◆ Exercise
In full and without alteration, write out the data below.

---+---

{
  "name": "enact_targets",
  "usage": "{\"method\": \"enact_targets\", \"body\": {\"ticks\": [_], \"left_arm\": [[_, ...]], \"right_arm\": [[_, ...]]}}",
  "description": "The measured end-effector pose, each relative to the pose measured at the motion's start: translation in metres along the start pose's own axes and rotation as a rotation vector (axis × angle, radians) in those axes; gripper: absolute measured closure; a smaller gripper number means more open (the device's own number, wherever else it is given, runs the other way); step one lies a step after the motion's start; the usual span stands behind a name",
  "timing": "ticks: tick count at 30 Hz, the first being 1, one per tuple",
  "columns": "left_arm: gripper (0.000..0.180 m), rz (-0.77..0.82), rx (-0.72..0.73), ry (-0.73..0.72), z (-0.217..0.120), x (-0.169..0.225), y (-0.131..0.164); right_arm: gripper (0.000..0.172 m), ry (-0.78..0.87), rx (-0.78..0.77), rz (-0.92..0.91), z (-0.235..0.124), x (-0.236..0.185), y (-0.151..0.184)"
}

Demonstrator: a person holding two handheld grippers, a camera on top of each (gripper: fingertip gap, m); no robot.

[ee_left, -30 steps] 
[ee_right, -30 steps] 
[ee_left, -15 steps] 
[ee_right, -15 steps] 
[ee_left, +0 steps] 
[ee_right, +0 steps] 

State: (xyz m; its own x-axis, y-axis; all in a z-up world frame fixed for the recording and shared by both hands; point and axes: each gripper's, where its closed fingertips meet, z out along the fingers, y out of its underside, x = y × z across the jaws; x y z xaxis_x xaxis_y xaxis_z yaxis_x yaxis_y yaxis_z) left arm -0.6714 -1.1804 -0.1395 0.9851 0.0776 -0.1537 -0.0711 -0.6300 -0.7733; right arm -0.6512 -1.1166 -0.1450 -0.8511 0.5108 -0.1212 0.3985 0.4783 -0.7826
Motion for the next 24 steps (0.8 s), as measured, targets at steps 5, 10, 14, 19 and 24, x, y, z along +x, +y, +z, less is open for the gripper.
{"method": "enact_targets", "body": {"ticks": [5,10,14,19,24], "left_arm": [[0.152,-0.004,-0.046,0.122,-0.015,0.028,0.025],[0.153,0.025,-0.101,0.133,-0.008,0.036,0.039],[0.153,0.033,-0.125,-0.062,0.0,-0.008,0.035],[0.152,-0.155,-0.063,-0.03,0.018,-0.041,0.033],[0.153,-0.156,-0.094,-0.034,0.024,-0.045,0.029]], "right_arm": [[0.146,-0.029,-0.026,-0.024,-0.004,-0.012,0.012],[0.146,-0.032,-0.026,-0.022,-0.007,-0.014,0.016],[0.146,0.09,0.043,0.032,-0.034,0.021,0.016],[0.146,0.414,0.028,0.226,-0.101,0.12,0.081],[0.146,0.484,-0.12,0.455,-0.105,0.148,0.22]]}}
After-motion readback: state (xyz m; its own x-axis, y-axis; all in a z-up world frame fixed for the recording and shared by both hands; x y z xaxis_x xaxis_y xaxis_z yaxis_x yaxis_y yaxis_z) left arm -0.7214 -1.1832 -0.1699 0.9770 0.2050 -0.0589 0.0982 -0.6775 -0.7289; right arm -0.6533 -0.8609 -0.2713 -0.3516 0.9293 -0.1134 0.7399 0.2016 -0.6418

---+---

◆ Reply
{
  "name": "enact_targets",
  "usage": "{\"method\": \"enact_targets\", \"body\": {\"ticks\": [_], \"left_arm\": [[_, ...]], \"right_arm\": [[_, ...]]}}",
  "description": "The measured end-effector pose, each relative to the pose measured at the motion's start: translation in metres along the start pose's own axes and rotation as a rotation vector (axis × angle, radians) in those axes; gripper: absolute measured closure; a smaller gripper number means more open (the device's own number, wherever else it is given, runs the other way); step one lies a step after the motion's start; the usual span stands behind a name",
  "timing": "ticks: tick count at 30 Hz, the first being 1, one per tuple",
  "columns": "left_arm: gripper (0.000..0.180 m), rz (-0.77..0.82), rx (-0.72..0.73), ry (-0.73..0.72), z (-0.217..0.120), x (-0.169..0.225), y (-0.131..0.164); right_arm: gripper (0.000..0.172 m), ry (-0.78..0.87), rx (-0.78..0.77), rz (-0.92..0.91), z (-0.235..0.124), x (-0.236..0.185), y (-0.151..0.184)"
}

Demonstrator: a person holding two handheld grippers, a camera on top of each (gripper: fingertip gap, m); no robot.

[ee_left, -30 steps] 
[ee_right, -30 steps] 
[ee_left, -15 steps] 
[ee_right, -15 steps] 
[ee_left, +0 steps] 
[ee_right, +0 steps] 

State: (xyz m; its own x-axis, y-axis; all in a z-up world frame fixed for the recording and shared by both hands; point and axes: each gripper's, where its closed fingertips meet, z out along the fingers, y out of its underside, x = y × z across the jaws; x y z xaxis_x xaxis_y xaxis_z yaxis_x yaxis_y yaxis_z) left arm -0.6714 -1.1804 -0.1395 0.9851 0.0776 -0.1537 -0.0711 -0.6300 -0.7733; right arm -0.6512 -1.1166 -0.1450 -0.8511 0.5108 -0.1212 0.3985 0.4783 -0.7826
Motion for the next 24 steps (0.8 s), as measured, targets at steps 5, 10, 14, 19 and 24, x, y, z along +x, +y, +z, less is open for the gripper.
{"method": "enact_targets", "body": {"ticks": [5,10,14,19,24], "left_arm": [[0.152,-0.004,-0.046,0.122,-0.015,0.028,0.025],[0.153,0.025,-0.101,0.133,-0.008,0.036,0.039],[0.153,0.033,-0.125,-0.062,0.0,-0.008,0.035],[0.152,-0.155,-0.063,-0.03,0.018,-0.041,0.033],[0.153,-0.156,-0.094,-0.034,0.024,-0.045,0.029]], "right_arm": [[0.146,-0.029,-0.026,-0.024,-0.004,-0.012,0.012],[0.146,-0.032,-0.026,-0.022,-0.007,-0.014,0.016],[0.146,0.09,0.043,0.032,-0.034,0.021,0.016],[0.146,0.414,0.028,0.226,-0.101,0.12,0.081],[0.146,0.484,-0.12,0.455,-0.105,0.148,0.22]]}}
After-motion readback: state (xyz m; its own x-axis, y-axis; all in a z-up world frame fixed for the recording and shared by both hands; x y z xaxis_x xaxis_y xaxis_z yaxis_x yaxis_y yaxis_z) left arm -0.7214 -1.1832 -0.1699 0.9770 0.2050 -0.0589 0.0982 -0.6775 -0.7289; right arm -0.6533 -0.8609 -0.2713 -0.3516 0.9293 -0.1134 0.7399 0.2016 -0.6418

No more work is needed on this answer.